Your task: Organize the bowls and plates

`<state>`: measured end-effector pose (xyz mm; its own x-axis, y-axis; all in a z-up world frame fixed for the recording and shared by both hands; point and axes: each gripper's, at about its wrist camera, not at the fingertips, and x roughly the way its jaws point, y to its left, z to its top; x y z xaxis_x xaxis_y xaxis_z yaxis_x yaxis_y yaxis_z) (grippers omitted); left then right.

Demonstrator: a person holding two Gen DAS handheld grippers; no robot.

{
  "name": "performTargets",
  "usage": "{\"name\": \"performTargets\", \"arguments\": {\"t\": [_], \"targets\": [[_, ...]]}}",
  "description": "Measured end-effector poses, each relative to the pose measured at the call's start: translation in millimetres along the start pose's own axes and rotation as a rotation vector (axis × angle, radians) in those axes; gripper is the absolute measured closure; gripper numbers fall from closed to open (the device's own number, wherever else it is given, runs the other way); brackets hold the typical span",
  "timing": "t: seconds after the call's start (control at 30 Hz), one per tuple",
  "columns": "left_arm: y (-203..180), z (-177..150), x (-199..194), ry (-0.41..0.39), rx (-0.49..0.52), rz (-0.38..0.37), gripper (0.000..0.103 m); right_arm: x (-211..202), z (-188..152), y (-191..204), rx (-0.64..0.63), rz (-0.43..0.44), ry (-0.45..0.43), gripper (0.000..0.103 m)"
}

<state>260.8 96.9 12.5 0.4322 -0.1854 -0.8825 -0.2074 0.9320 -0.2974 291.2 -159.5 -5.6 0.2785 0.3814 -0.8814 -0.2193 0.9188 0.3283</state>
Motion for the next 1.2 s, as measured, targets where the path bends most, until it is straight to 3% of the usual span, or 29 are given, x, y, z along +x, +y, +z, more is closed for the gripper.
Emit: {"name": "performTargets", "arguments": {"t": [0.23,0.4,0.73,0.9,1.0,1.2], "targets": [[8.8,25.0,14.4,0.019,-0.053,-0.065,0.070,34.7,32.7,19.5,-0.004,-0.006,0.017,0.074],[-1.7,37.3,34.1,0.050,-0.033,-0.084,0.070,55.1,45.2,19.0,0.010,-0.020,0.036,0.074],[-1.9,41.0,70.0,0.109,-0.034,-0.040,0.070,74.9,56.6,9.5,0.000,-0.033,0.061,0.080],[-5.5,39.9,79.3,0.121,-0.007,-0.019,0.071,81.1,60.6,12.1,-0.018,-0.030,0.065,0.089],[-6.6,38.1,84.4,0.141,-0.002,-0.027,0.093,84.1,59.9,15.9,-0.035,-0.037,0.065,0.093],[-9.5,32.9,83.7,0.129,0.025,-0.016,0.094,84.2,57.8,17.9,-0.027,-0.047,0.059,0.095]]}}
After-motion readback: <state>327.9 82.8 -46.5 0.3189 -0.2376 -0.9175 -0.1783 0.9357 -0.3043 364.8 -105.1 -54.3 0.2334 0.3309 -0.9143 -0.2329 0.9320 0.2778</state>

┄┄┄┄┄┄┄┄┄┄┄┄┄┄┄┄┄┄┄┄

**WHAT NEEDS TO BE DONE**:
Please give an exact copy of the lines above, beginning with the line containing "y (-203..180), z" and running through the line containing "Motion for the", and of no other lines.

**RESULT**:
  "columns": "left_arm: y (-203..180), z (-177..150), x (-199..194), ry (-0.41..0.39), rx (-0.49..0.52), rz (-0.38..0.37), gripper (0.000..0.103 m); right_arm: x (-211..202), z (-188..152), y (-191..204), rx (-0.64..0.63), rz (-0.43..0.44), ry (-0.45..0.43), gripper (0.000..0.103 m)"
}

<state>260.8 96.9 12.5 0.4322 -0.1854 -0.8825 -0.2074 0.9320 -0.2974 291.2 -159.5 -5.6 0.2785 0.3814 -0.8814 -0.2193 0.9188 0.3283</state>
Motion for the next 1.2 s, as measured, targets where the path bends most, until it is straight to 3% of the usual span, or 29 are given, x, y, z along +x, +y, +z, more is closed for the gripper.

This finishes the output.